## YOUR GOAL
Your task is to restate the data word for word.

## INFORMATION GIVEN
Content starts
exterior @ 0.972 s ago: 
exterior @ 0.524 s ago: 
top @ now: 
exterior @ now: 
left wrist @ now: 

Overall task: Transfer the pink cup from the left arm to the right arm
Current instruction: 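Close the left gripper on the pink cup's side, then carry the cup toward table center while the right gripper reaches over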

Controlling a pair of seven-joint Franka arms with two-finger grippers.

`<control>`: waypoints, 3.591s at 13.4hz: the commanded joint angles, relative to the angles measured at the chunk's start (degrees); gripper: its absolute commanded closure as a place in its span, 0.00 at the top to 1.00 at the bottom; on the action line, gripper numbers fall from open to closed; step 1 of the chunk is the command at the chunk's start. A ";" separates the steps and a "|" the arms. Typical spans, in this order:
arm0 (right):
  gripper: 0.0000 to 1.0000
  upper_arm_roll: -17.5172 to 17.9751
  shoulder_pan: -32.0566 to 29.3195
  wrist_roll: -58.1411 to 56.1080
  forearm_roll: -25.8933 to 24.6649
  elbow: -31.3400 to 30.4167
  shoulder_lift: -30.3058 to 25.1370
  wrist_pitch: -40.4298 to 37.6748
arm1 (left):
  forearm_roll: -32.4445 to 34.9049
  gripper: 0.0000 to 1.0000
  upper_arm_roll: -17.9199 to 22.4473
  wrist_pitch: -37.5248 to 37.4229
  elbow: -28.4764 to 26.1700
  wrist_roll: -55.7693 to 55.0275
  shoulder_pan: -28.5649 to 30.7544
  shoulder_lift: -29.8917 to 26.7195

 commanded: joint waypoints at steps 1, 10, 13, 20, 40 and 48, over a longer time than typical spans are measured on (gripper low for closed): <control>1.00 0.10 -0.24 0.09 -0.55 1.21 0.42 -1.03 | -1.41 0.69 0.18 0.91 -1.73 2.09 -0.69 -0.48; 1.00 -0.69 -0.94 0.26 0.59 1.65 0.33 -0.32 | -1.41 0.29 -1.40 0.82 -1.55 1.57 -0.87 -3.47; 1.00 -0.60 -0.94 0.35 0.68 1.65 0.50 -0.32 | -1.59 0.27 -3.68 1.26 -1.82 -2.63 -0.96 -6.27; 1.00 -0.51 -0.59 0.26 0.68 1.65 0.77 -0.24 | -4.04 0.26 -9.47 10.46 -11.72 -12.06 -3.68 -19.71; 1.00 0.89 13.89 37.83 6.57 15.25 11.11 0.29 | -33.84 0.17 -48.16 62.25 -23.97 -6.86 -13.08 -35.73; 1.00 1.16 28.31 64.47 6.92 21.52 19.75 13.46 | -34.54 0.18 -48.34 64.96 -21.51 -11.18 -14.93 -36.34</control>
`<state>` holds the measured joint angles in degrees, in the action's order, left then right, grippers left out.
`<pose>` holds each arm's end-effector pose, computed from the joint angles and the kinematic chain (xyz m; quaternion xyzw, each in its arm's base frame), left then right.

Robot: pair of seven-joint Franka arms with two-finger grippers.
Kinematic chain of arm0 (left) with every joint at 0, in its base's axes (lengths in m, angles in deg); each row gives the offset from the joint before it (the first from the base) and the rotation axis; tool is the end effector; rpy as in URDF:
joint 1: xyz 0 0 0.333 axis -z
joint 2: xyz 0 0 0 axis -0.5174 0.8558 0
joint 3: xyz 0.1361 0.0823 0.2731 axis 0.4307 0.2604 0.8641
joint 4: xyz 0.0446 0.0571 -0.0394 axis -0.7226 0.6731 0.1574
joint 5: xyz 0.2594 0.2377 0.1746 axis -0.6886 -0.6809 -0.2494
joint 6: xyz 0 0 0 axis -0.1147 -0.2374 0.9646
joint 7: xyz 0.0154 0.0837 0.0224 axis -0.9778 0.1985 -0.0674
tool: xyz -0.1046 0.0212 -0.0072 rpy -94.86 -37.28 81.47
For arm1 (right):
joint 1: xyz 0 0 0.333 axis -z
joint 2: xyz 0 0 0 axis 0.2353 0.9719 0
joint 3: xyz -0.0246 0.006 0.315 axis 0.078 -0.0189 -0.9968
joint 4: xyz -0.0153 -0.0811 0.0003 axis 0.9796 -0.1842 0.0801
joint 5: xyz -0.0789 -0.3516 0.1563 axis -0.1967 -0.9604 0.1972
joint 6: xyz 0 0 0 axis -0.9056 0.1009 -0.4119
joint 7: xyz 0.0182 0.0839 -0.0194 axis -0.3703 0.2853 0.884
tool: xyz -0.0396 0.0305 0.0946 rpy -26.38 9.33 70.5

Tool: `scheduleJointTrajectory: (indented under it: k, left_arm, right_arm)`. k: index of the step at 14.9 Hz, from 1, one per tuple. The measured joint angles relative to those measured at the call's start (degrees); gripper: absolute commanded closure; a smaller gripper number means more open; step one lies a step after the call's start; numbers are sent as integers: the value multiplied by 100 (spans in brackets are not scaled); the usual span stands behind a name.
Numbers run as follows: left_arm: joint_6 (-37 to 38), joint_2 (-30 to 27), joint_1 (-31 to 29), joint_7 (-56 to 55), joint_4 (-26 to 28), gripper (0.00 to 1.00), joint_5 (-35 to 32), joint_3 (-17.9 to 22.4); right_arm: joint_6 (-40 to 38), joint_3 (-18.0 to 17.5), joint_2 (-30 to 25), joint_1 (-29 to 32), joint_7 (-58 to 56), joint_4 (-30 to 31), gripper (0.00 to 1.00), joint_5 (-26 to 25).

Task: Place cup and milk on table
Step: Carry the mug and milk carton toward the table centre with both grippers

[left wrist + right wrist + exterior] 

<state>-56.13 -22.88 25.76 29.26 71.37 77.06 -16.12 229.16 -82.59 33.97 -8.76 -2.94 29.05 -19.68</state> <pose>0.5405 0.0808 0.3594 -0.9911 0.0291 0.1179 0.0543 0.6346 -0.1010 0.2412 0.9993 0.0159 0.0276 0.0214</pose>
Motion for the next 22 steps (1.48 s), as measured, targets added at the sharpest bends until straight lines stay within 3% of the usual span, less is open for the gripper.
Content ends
## TASK RESPONSE
exterior @ 0.972 s ago: 
exterior @ 0.524 s ago: 
top @ now: 
exterior @ now: 
left wrist @ now: 

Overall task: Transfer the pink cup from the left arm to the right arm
Current instruction: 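Close the left gripper on the pink cup's side, then carry the cup toward table center while the right gripper reaches over
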
Controlling a pair of seven-joint Franka arms with two-finger grippers.

`<control>`: waypoints, 3.591s at 13.4hz: the commanded joint angles, relative to the angles measured at the chunk's start (degrees); gripper: its absolute commanded closure as a place in its span, 0.00 at the top to 1.00 at the bottom; on the action line, gripper numbers fall from open to closed; step 1 of the chunk is the command at the chunk's start. A ";" separates the steps and a "|" the arms. Typical spans, in this order:
arm0 (right):
  gripper: 0.0000 to 1.0000
  upper_arm_roll: -17.5172 to 17.9751
  shoulder_pan: -32.0566 to 29.3195
  wrist_roll: -58.1411 to 56.1080
  forearm_roll: -25.8933 to 24.6649
  elbow: -31.3400 to 30.4167
  shoulder_lift: -30.3058 to 25.1370
  wrist_pitch: -40.4298 to 37.6748
arm1 (left):
  forearm_roll: -32.4445 to 34.9049
  gripper: 0.0000 to 1.0000
  upper_arm_roll: -17.9199 to 22.4473
  wrist_pitch: -37.5248 to 37.4229
  elbow: -28.4764 to 26.1700
  wrist_roll: -55.7693 to 55.0275
  shoulder_pan: -28.5649 to 30.7544
  shoulder_lift: -29.8917 to 26.7195

 commanded: joint waypoints at steps 1, 10, 13, 20, 40 and 48, over a longer time than typical spans are measured on (gripper low for closed): <control>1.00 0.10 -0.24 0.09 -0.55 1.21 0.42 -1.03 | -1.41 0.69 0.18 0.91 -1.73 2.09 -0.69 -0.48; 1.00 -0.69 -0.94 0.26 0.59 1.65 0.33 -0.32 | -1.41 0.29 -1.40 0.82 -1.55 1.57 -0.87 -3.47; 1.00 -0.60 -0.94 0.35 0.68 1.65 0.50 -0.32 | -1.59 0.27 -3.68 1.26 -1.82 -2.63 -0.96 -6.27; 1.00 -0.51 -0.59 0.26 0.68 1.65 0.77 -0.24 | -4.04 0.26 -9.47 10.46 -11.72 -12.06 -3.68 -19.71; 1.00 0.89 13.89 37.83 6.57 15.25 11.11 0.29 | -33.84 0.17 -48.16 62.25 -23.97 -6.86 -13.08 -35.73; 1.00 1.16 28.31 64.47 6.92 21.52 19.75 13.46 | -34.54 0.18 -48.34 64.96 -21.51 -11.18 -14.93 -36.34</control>
`<state>` holds the measured joint angles in degrees, in the action's order, left then right, grippers left out.
`<pose>` holds each arm's end-effector pose, computed from the joint angles and the kinematic chain (xyz m; quaternion xyzw, each in its arm's base frame), left then right.

Robot: pair of seven-joint Franka arms with two-finger grippers.
Kinematic chain of arm0 (left) with every joint at 0, in its base's axes (lengths in m, angles in deg); each row gives the offset from the joint before it (the first from the base) and the rotation axis; tool is the end effector; rpy as in URDF:
joint 1: xyz 0 0 0.333 axis -z
joint 2: xyz 0 0 0 axis -0.5174 0.8558 0
joint 3: xyz 0.1361 0.0823 0.2731 axis 0.4307 0.2604 0.8641
joint 4: xyz 0.0446 0.0571 -0.0394 axis -0.7226 0.6731 0.1574
joint 5: xyz 0.2594 0.2377 0.1746 axis -0.6886 -0.6809 -0.2494
joint 6: xyz 0 0 0 axis -0.1147 -0.2374 0.9646
joint 7: xyz 0.0154 0.0837 0.0224 axis -0.9778 0.1985 -0.0674
tool: xyz -0.1046 0.0212 -0.0072 rpy -94.86 -37.28 81.47
For arm1 (right):
joint 1: xyz 0 0 0.333 axis -z
joint 2: xyz 0 0 0 axis 0.2353 0.9719 0
joint 3: xyz -0.0246 0.006 0.315 axis 0.078 -0.0189 -0.9968
joint 4: xyz -0.0153 -0.0811 0.0003 axis 0.9796 -0.1842 0.0801
joint 5: xyz -0.0789 -0.3516 0.1563 axis -0.1967 -0.9604 0.1972
joint 6: xyz 0 0 0 axis -0.9056 0.1009 -0.4119
joint 7: xyz 0.0182 0.0839 -0.0194 axis -0.3703 0.2853 0.884
tool: xyz -0.0396 0.0305 0.0946 rpy -26.38 9.33 70.5

Tool: `scheduleJointTrajectory: (indented under it: k, left_arm, right_arm)`. k: index of the step at 14.9 Hz, from 1, one per tuple. The measured joint angles relative to those measured at the call's start (degrees); gripper: absolute commanded closure; a smaller gripper number means more open; step one lies a step after the call's start; numbers are sent as integers: the value multiplied by 100 (spans in brackets are not scaled); the usual span stands behind a name.
Numbers run as follows: left_arm: joint_6 (-37 to 38), joint_2 (-30 to 27), joint_1 (-31 to 29), joint_7 (-56 to 55), joint_4 (-26 to 28), gripper (0.00 to 1.00), joint_5 (-35 to 32), joint_3 (-17.9 to 22.4); right_arm: joint_6 (-40 to 38), joint_3 (-18.0 to 17.5), joint_2 (-30 to 25), joint_1 (-29 to 32), joint_7 (-58 to 56), joint_4 (-30 to 31), gripper (0.00 to 1.00), joint_5 (-26 to 25).

Task: Place cup and milk on table
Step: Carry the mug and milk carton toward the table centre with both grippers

[left wrist + right wrist + exterior] 

<state>-56.13 -22.88 25.76 29.26 71.37 77.06 -16.12 229.16 -82.59 33.97 -8.76 -2.94 29.05 -19.68</state> <pose>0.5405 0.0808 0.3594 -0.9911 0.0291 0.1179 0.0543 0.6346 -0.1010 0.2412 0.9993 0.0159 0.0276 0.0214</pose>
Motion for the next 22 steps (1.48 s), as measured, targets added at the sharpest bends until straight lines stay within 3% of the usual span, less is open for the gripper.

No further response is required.